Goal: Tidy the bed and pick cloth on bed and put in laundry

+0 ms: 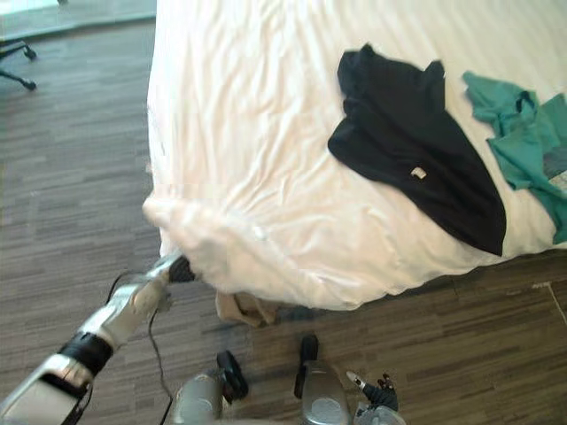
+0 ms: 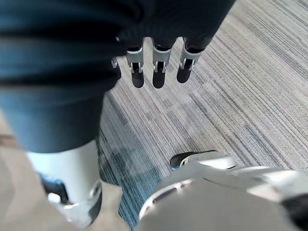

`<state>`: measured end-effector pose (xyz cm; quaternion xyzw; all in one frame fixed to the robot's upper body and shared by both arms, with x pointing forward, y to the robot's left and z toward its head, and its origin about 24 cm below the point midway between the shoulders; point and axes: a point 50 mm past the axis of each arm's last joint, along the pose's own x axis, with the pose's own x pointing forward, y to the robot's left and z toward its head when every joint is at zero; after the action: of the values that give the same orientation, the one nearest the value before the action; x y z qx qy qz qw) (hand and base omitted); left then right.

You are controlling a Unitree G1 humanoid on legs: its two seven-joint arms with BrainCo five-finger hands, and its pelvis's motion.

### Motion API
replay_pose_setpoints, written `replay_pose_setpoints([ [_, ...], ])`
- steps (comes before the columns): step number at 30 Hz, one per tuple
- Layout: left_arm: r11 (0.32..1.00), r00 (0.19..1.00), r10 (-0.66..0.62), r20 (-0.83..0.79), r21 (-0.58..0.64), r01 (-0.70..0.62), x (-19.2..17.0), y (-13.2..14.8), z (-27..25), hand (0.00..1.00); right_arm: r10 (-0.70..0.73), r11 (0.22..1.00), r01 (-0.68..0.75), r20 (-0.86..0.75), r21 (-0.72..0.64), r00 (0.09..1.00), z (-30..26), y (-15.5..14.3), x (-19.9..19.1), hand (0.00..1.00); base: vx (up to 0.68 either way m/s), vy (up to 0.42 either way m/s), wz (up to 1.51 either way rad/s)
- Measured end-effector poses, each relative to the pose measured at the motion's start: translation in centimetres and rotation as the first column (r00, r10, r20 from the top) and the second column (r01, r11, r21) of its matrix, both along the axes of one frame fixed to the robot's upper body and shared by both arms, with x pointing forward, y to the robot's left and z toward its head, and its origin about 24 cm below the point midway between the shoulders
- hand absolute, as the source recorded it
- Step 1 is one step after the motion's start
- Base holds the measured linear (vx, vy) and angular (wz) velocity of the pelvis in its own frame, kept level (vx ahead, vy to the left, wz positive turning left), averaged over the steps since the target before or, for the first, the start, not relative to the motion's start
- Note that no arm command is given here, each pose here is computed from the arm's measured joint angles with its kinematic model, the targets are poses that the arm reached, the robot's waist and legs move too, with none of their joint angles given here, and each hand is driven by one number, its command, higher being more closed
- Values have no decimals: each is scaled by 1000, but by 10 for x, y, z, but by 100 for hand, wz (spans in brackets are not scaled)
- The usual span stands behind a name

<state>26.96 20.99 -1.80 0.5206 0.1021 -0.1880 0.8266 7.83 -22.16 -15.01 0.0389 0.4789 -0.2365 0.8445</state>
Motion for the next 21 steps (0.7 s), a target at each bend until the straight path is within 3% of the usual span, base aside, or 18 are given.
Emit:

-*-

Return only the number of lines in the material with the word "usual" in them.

2